If you can’t measure, you can’t analyze.
Measurement is very beneficial for understanding the outcome. Any device or instrument that measures an unknown quantity is known as a measuring device.
Classification of measuring instruments
Measuring instruments are classified into the following categories:
- Primary and Secondary instruments
- Electrical, Electronic, and Mechanical instruments
- Analog and Digital instruments
- Manual and Automatic instruments
- Deflection type and Null type instruments
- Self-operated and Power operated instruments
All these different types of measuring instruments are discussed below:
Primary and secondary instruments
- Primary or absolute instruments: This type of instrument indicates the value of measuring quantity in terms of instrument constant and its deflection. Such instruments do not require comparison with other standards. Eg. galvanometer
- Secondary instruments: These instruments indicate the magnitude of the measuring electrical quantity. Before using, these instruments require calibration with either an absolute instrument or with an already calibrated secondary instrument. Secondary instruments are further classified:
- Indicating instruments: Those instruments are known as indicating instruments which indicate the magnitude of an electrical quantity at the time of measurement. Eg. of these type instruments are ammeter, voltmeter, etc.
- Integrating instruments: Those instruments that measure the total amount of energy over a period are known as integrating instruments. Total energy measured by the instrument is the product of time and electrical quantity under measurement. Eg. energy meters, wattmeters.

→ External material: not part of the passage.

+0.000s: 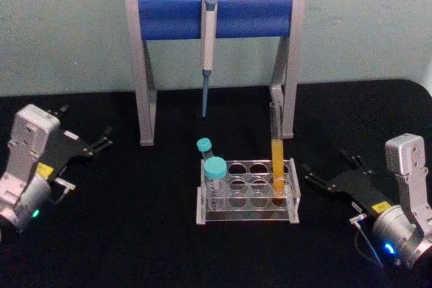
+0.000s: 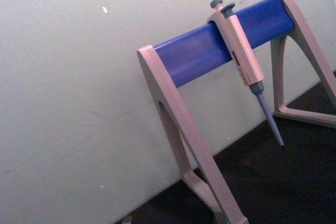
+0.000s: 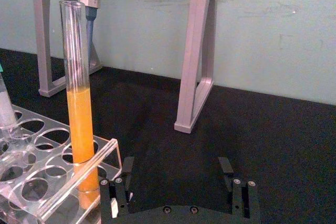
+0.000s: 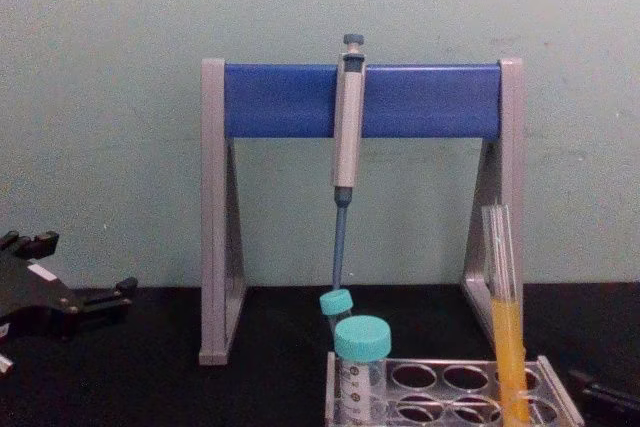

- Recording instruments: The recording instruments are those instruments that continuously measure the variation of the magnitude of an electrical quantity at a particular interval of time. In this instrument, the moving system carries a marker/pen which lightly touches the paper sheet. A curve is traced on the sheet that shows the variations in the magnitude of electrical quantity under measurement.
Electrical, electronic, and mechanical instruments
- Electrical instruments: Electrical instruments measure electrical quantity current, voltage, etc. When the pointer deflects by the action of some electrical methods, then the instrument is known as electrical instrument. The operating time of electrical instruments is fast than mechanical instruments. Few electrical instruments are ammeter, voltmeter, etc.
- Electronic instruments: Electronic instruments are fast, accurate, and can detect the smallest signal possible. Mechanical and electrical instruments lag in these circumstances. Electronic instruments have a small response time.
- Mechanical instruments: Mechanical instruments are the first preference for measuring physical quantities. It is very reliable for static and stable conditions because this instrument lacks behind in response time. It can not follow the rapid change that occurs during the time of measurement of dynamic conditions. This is because most of the mechanical instruments are bulky, rigid, and extremely heavy.
Analog and digital instruments
- Analog instruments: The output analog signal of this instrument varies continuously.
- Digital instruments: Instruments that show the measuring signals in the numeric form are called digital signals. These instruments have a high speed of operation and high accuracy. Eg. Digital multimeter
Manual and automatic instruments
- Manual instruments: Manual instruments require an operator most of the time.
- Automatic instruments: No requirement of operator all the time.
Deflection and null type instruments
- Deflection instruments: Deflection type instrument indicates the measurement of the unknown quantity. In this type of instrument, the measuring quantity produces a deflecting torque. And an opposing torque helps in achieving balance in the instrument. Eg. permanent magnet moving coil, moving iron, etc.
- Null instruments: Zero or null indication indicates the magnitude of the measured quantity. null instruments show null deflection when the unknown measuring quantity becomes equal to the known quantity. The null instrument Is very sensitive. A DC potentiometer is a null-type instrument.
Read more: How does a DC potentiometer works?
Self-operated and power operated instruments
- Self-operated instruments: Those instruments that do not require any power from outside for performing operations are known as self-operated instruments.
- Power-operated instruments: This type of instrument performs its operation when external power is supplied to it.